• _Task statement_:
Only the lines containing "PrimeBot" should appear in the answer, copied from the listing below.

=== Begin Enclosure ===

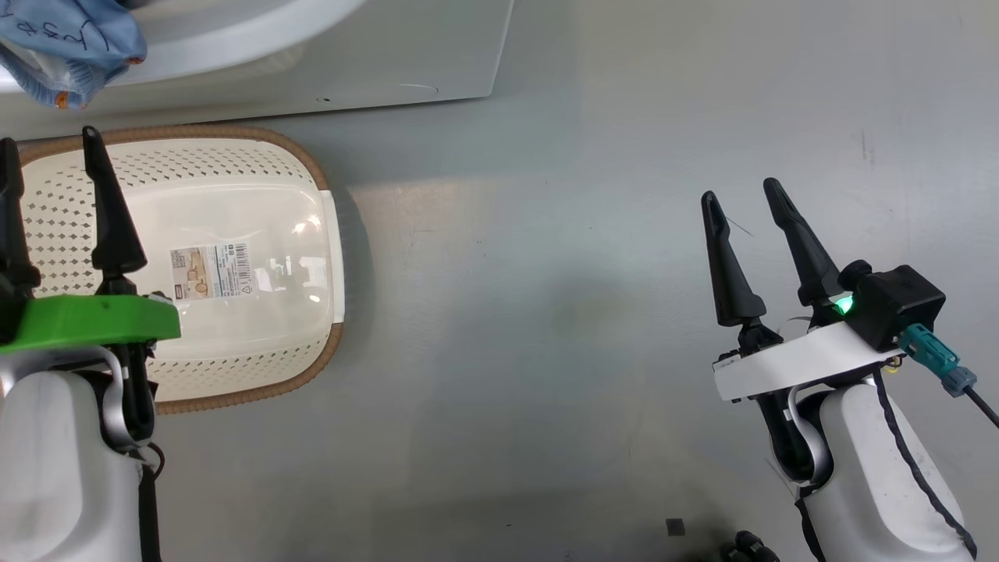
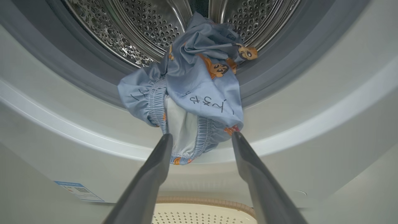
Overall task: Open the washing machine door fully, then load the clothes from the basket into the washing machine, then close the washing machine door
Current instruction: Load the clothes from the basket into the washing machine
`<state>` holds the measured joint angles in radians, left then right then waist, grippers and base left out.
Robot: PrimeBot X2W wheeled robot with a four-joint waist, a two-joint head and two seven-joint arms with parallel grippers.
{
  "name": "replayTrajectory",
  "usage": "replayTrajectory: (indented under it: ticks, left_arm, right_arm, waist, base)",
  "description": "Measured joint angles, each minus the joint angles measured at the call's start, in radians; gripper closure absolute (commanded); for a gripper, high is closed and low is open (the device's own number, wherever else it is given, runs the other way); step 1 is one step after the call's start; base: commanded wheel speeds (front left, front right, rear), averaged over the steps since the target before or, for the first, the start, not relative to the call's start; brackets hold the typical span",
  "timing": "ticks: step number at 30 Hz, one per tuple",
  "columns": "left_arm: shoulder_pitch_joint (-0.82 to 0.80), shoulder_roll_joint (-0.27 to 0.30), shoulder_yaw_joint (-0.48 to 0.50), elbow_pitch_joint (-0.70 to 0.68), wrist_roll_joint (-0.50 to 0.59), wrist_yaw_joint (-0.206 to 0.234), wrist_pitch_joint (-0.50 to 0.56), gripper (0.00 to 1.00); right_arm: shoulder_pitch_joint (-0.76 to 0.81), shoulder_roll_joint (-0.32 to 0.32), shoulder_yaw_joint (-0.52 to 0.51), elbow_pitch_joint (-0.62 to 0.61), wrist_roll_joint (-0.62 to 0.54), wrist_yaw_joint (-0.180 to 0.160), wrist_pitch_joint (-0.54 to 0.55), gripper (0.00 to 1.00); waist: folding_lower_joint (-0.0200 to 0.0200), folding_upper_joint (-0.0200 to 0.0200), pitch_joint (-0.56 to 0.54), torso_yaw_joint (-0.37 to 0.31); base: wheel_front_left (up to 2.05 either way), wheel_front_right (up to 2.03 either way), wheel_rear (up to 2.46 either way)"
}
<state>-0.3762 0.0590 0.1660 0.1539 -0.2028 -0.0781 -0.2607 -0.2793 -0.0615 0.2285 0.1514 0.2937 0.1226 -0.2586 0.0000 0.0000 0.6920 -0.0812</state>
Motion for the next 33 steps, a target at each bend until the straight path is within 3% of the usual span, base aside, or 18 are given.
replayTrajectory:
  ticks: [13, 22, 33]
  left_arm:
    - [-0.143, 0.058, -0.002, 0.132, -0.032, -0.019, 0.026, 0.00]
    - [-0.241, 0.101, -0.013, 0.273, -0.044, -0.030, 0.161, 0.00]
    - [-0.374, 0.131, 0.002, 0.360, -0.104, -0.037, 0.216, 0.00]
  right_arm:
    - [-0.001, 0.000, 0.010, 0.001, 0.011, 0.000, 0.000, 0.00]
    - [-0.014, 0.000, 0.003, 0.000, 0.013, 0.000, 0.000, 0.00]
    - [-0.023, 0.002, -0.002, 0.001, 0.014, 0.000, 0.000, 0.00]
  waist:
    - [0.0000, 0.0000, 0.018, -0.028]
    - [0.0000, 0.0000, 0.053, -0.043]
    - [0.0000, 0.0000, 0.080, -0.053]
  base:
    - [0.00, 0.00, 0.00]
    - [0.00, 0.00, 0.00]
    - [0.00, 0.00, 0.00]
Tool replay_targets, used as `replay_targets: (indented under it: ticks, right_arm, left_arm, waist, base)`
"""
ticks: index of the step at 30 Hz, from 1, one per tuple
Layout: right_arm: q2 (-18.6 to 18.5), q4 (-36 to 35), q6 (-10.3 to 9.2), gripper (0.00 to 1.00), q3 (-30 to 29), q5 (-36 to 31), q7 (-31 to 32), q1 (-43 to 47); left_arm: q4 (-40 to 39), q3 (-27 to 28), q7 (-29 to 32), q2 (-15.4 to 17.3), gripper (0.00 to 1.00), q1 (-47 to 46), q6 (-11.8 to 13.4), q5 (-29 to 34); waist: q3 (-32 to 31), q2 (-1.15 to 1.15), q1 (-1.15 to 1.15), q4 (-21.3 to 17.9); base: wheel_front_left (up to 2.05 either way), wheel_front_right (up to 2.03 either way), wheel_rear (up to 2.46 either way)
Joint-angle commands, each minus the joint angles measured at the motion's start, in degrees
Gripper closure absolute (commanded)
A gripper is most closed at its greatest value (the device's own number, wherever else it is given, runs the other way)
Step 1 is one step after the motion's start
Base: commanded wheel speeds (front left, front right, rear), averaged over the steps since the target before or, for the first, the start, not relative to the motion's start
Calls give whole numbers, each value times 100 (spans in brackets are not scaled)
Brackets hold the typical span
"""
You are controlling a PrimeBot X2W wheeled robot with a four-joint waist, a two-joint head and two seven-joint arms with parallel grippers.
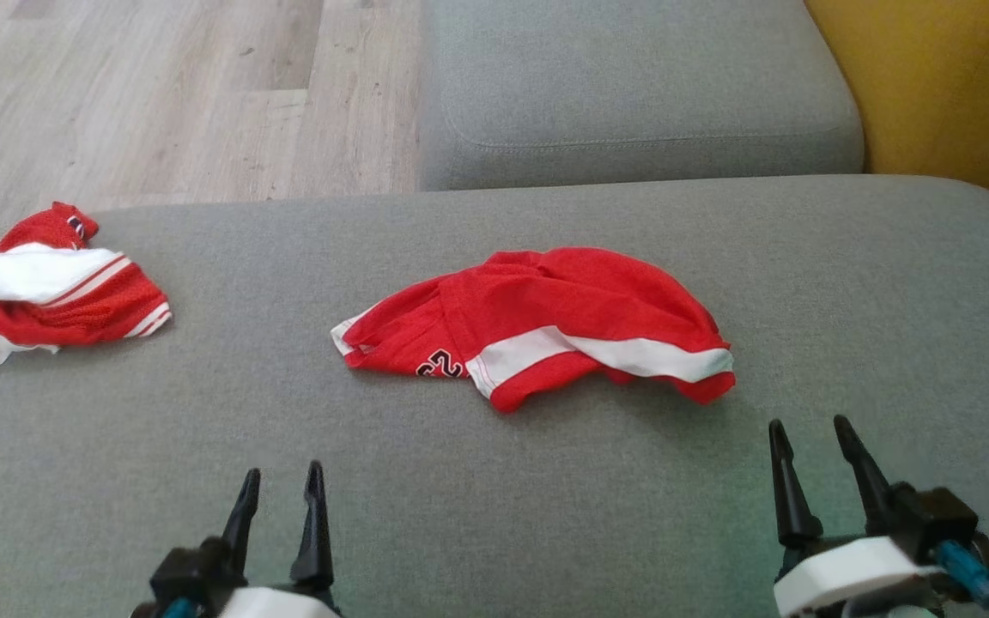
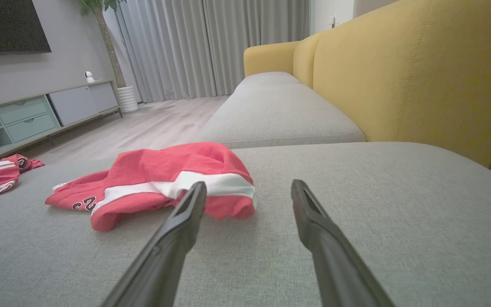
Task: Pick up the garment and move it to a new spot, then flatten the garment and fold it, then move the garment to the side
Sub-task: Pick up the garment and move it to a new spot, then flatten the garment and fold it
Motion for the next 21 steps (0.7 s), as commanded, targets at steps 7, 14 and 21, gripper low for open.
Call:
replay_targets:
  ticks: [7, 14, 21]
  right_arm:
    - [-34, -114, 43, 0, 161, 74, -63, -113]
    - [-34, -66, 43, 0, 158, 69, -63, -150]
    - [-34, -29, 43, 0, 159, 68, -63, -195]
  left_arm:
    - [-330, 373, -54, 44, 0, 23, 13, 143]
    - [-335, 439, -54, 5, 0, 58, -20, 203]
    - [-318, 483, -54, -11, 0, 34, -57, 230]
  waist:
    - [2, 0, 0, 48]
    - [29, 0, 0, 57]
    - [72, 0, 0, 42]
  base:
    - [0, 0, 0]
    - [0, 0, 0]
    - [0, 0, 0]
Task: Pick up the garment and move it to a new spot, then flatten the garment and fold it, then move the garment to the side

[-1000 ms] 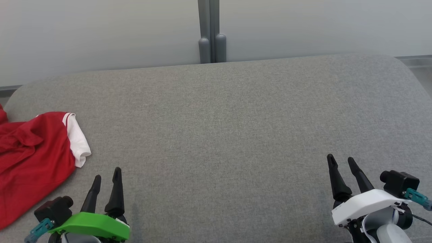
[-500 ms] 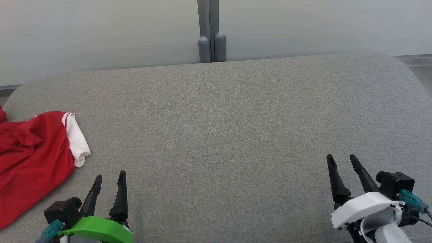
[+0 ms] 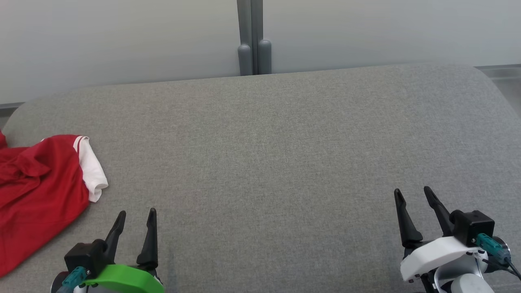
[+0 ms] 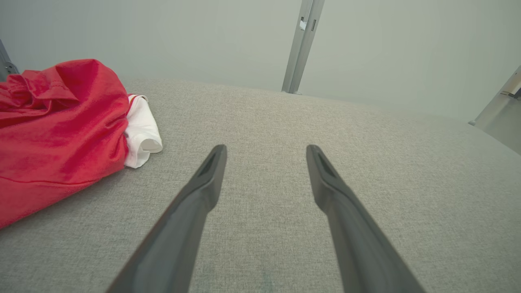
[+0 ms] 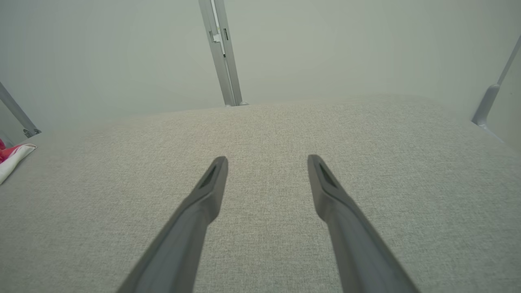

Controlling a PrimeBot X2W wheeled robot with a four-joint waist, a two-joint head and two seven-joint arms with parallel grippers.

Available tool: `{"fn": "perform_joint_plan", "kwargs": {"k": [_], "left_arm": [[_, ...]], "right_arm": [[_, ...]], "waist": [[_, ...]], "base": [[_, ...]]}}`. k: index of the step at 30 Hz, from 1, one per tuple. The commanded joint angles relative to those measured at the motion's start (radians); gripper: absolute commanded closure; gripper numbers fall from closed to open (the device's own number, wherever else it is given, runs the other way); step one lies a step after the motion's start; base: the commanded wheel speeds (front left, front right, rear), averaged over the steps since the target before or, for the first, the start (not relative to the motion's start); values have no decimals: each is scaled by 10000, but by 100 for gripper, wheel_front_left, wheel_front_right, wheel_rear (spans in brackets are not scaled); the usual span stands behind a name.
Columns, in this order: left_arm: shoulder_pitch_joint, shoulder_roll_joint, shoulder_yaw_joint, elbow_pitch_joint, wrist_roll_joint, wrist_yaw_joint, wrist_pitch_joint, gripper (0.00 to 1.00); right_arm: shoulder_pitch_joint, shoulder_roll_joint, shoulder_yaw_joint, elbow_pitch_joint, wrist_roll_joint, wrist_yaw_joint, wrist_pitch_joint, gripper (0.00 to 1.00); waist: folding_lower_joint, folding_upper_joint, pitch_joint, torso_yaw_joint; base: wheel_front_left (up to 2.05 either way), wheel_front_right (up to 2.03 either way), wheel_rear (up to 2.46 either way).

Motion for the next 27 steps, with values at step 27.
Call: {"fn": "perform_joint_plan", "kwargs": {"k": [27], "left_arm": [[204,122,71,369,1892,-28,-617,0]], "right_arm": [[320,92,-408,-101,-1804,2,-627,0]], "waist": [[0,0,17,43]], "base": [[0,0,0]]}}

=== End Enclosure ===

• _Result for this task_:
Robot: PrimeBot X2W wheeled robot with a four-joint waist, a two-joint head and two seven-joint arms with parallel grippers.
You are controlling a PrimeBot X2W wheeled robot with a four-joint waist, a two-joint head and two seven-joint arms with parallel grippers.
Controlling a PrimeBot X2W wheeled robot with a four-joint waist, a two-joint head and two seven-joint arms with parallel grippers.

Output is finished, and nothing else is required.